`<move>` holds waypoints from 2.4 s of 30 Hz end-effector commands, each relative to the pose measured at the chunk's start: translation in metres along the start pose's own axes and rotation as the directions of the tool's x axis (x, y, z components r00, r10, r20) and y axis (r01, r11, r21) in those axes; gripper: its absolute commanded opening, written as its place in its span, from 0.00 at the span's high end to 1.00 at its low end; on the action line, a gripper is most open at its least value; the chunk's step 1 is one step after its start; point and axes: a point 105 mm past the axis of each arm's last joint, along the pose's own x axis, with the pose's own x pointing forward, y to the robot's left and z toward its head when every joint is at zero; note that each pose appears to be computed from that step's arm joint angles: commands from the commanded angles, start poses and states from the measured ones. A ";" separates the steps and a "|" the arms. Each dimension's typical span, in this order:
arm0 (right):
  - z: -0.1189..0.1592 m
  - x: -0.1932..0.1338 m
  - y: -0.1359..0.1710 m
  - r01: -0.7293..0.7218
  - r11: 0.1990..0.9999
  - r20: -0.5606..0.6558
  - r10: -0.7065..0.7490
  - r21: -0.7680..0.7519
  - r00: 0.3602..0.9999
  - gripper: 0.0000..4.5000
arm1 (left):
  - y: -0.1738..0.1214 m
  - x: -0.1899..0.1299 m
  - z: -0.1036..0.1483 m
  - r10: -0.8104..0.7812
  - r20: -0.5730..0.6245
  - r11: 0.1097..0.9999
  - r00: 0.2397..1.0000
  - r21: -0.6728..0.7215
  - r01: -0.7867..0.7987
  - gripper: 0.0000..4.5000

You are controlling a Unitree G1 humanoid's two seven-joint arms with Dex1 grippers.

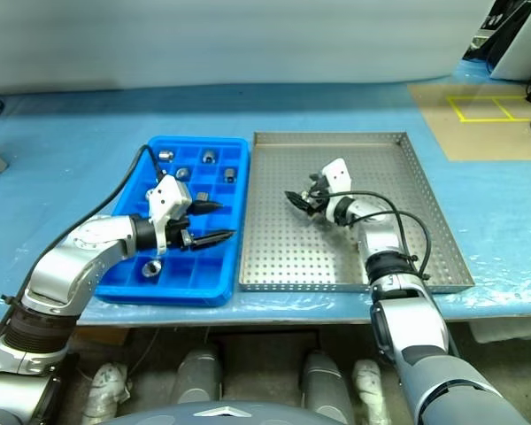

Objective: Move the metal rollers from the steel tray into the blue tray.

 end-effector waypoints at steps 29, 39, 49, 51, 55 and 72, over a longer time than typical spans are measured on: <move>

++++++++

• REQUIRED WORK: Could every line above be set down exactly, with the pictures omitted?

• RESPONSE BELOW:
`<move>` holds waypoints from 2.4 s of 30 Hz end-effector commands, each relative to the pose measured at the chunk's start: translation in metres along the start pose's own axes and rotation as the directions of the tool's x axis (x, y, z components r00, r10, r20) and y axis (r01, r11, r21) in those axes; gripper: its absolute commanded opening, written as its place in its span, from 0.00 at the span's high end to 1.00 at its low end; on the action line, a gripper is most open at its least value; the chunk's step 1 is one step after its start; point and axes: a point 105 mm past the axis of each arm's last joint, along the pose's own x axis, with the pose's own x pointing forward, y to the robot's left and z toward its head when every joint is at zero; note that each pose appears to be computed from that step's arm joint angles: commands from the commanded angles, start poses and states from the measured ones. A ";" separates the steps and a "|" the arms. Each dimension's typical span, in this order:
arm0 (right):
  - z: -0.1189..0.1592 m
  - x: -0.1932..0.1338 m
  - y: -0.1359..0.1710 m
  - r01: -0.7293..0.7218
  - r11: 0.1990..0.9999
  - r20: -0.5606..0.6558
  - r10: -0.7065..0.7490
  - r21: -0.7680..0.7519
  - r00: 0.3602..0.9999
  - gripper: 0.0000..4.5000
arm1 (left):
  - y: -0.1738..0.1214 m
  - x: -0.1899..0.1299 m
  - z: -0.1036..0.1483 m
  - r10: -0.8104..0.7812
  - r20: -0.5730..0.6245
  - r11: 0.1097..0.9999
  - r00: 0.2397..1.0000
  - r21: -0.6728..0.7215
  - r01: -0.7867..0.7987
  - gripper: 0.0000..4.5000

You are controlling a Unitree G1 humanoid's two seven-joint arms with Dex1 grippers.


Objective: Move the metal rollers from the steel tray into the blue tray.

 end-effector waypoints at steps 29, 39, 49, 51, 55 and 72, over a longer time than typical spans are measured on: <move>

The exercise has been answered in full.